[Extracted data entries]
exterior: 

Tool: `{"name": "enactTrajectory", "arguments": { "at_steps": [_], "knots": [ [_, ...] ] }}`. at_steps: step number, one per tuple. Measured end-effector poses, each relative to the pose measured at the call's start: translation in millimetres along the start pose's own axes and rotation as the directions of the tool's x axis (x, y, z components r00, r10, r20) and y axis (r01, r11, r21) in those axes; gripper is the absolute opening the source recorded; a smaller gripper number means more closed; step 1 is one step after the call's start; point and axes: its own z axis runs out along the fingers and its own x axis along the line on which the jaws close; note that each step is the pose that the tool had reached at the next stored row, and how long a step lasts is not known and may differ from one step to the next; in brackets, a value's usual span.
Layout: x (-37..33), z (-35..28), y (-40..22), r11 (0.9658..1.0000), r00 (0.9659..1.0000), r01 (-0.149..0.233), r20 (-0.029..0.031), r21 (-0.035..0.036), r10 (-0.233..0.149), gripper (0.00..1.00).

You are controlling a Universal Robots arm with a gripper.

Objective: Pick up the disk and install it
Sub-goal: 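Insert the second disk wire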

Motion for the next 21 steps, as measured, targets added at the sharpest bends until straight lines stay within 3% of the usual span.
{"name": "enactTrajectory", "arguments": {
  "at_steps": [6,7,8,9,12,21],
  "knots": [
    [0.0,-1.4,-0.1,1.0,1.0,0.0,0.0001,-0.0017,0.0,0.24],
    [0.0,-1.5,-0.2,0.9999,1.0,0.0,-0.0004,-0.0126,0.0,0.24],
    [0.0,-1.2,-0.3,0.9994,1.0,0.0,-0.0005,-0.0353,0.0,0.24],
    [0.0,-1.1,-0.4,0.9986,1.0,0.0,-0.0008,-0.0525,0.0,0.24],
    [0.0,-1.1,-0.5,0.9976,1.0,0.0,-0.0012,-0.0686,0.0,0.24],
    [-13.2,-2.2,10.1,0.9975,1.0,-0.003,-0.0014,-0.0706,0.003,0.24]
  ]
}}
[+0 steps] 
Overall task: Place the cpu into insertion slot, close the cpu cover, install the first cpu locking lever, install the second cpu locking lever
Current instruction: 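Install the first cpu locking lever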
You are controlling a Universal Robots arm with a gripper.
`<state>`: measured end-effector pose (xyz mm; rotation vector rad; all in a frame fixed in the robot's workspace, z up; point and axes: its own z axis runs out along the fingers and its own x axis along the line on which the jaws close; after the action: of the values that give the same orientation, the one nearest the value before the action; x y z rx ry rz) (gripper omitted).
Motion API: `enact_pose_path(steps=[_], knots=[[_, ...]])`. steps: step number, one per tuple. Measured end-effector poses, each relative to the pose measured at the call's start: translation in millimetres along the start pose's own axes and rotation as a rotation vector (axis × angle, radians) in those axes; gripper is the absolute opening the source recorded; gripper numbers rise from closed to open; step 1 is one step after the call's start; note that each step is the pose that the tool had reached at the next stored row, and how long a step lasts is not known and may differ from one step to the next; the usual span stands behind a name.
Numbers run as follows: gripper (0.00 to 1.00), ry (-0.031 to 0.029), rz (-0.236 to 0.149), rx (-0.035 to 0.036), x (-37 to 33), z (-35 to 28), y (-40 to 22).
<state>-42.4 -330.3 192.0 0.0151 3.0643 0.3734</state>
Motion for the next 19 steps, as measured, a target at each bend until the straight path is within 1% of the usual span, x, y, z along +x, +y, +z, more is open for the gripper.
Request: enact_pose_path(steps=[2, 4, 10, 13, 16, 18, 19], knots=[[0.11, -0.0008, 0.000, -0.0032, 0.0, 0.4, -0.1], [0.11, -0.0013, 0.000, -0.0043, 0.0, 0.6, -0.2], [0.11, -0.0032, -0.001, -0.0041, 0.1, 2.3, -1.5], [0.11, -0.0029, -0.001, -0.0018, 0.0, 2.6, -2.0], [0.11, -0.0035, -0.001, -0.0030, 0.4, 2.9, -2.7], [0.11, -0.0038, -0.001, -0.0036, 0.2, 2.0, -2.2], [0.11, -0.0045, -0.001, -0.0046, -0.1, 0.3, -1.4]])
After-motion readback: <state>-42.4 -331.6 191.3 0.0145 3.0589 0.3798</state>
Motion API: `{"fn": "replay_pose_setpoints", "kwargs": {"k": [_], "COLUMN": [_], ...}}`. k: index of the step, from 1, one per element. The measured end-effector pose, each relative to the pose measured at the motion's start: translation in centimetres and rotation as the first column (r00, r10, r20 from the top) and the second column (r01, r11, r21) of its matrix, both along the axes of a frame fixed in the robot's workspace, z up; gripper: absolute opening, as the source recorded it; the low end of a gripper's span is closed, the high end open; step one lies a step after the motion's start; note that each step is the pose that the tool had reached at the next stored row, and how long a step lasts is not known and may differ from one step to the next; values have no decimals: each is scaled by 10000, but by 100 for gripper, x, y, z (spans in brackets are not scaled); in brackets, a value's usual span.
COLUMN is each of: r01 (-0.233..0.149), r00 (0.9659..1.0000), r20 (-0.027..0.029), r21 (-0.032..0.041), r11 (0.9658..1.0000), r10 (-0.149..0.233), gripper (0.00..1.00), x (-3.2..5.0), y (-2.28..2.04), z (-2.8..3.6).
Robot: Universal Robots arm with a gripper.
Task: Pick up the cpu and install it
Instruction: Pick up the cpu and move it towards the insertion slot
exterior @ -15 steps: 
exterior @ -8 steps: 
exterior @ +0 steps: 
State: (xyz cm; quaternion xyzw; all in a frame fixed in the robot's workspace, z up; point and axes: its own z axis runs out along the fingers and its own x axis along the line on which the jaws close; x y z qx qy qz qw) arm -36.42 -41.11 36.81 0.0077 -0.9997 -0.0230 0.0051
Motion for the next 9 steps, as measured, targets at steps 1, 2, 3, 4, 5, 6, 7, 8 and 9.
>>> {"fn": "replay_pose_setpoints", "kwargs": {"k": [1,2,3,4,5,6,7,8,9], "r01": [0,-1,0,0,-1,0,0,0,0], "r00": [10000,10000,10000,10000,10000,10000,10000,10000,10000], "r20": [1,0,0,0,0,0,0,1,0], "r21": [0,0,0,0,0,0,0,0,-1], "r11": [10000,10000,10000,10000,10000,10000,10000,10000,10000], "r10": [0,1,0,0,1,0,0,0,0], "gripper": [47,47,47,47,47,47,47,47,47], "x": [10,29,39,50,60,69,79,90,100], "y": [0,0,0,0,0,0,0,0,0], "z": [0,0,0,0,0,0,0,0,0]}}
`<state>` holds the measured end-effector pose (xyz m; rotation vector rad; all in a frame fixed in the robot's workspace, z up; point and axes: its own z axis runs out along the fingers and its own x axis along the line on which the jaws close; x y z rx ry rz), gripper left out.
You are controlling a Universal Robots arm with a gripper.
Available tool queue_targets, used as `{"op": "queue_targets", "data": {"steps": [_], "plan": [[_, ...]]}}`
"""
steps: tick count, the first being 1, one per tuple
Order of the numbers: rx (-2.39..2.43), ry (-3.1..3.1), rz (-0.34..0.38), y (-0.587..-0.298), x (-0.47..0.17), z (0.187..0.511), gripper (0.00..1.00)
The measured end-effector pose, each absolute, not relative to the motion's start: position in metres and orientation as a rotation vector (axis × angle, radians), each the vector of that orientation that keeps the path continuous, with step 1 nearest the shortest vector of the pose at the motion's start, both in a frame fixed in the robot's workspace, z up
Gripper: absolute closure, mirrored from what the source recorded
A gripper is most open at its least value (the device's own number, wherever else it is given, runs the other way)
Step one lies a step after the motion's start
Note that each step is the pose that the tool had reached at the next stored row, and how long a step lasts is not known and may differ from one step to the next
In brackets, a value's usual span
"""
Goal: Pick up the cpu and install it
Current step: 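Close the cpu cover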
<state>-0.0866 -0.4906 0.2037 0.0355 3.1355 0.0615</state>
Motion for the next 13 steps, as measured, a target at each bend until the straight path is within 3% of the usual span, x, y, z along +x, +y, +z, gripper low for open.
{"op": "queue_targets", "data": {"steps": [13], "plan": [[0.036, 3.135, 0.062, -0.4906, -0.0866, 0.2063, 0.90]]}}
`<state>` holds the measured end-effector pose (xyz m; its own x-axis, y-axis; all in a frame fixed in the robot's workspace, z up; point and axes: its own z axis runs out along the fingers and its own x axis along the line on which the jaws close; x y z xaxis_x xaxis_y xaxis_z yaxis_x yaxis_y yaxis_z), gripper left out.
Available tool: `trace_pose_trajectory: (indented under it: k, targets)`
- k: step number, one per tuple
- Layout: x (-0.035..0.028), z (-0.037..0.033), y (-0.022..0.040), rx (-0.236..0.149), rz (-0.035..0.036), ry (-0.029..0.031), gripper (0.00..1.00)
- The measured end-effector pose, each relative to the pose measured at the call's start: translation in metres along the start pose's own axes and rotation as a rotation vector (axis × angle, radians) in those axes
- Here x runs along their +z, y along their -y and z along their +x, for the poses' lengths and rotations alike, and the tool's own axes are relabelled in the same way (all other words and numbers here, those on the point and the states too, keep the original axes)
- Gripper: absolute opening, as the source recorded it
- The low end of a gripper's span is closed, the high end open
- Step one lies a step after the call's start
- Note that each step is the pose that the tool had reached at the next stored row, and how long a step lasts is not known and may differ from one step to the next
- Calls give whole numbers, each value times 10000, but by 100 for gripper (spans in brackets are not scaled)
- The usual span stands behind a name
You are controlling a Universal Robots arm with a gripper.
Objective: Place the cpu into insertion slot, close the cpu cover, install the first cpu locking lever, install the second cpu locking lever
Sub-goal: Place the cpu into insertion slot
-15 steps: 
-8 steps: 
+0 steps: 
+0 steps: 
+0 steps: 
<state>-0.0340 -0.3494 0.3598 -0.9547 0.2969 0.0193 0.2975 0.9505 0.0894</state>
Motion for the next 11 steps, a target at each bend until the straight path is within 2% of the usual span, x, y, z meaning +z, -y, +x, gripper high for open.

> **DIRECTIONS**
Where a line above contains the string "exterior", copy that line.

> **RESULT OF THE TASK**
exterior: 
exterior @ -15 steps: 
exterior @ -8 steps: 
exterior @ +0 steps: 

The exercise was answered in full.